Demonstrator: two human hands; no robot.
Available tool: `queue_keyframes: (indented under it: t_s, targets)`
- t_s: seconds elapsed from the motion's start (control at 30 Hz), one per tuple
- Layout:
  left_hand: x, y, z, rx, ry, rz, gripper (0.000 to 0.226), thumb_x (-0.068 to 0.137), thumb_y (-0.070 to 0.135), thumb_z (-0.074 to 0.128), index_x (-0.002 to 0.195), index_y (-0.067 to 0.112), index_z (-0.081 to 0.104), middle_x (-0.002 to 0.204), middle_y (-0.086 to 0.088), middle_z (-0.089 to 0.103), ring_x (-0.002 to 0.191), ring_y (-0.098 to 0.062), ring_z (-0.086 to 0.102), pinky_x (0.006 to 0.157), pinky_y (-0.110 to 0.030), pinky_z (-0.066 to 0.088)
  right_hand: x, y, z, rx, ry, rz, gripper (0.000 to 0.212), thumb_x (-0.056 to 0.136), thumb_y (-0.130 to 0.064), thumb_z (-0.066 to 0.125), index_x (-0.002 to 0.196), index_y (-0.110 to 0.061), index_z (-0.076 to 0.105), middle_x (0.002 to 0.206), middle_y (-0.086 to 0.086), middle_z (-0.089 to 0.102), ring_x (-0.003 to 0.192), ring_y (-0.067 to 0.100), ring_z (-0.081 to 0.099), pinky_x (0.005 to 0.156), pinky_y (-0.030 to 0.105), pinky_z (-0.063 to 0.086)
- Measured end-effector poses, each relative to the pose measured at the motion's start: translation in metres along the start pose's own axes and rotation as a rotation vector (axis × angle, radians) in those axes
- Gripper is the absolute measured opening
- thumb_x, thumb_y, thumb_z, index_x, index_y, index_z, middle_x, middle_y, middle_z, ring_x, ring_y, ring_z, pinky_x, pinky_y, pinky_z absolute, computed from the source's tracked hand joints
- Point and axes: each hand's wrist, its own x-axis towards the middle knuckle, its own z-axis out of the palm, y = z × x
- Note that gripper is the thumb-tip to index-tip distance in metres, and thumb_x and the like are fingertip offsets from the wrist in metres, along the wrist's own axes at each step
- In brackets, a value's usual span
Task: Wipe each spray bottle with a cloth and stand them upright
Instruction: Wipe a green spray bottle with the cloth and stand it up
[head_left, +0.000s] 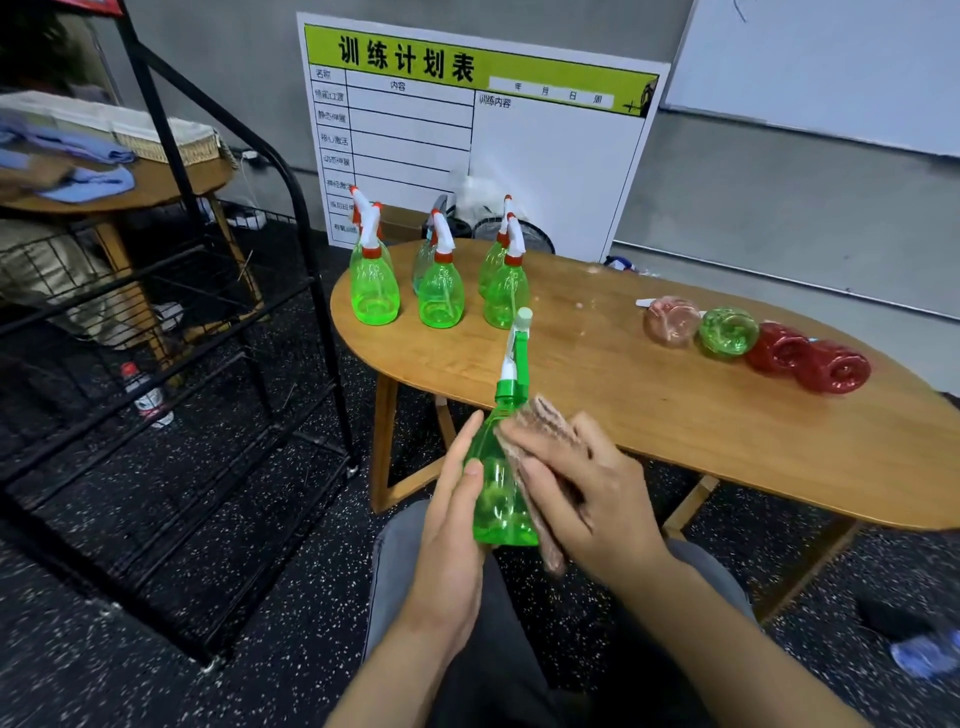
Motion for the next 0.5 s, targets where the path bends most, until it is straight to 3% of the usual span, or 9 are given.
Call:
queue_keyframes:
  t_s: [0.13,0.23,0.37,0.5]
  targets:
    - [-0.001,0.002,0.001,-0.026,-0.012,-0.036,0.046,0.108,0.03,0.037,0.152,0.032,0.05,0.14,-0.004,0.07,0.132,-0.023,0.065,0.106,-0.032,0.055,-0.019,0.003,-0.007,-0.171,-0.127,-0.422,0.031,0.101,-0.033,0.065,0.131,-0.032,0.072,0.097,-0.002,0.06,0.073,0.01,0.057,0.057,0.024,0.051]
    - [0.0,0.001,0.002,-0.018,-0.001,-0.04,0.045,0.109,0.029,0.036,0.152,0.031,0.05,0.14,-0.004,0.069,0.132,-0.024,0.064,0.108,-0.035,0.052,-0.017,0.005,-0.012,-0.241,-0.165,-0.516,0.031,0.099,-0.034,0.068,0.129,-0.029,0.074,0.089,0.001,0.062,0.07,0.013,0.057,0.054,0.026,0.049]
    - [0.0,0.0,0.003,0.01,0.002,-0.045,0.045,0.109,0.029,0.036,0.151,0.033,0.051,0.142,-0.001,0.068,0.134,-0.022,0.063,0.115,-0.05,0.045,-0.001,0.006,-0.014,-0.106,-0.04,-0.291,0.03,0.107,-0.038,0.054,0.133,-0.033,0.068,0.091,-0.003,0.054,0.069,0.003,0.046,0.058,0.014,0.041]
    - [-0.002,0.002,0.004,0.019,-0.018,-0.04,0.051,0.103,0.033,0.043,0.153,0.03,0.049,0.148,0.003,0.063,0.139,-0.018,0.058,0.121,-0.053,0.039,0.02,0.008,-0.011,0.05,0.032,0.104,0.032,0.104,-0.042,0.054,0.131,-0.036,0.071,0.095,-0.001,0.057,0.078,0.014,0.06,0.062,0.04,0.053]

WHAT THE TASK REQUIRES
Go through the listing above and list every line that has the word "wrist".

EXPECTED ANSWER
- Point and axes: each hand's wrist, its own x-axis towards the middle knuckle, its own z-axis out of the palm, y = z × x
- Note that gripper is the thumb-tip to index-tip distance in metres, and thumb_x and the like are fingertip offsets from the wrist in metres, along the wrist's own axes at each step

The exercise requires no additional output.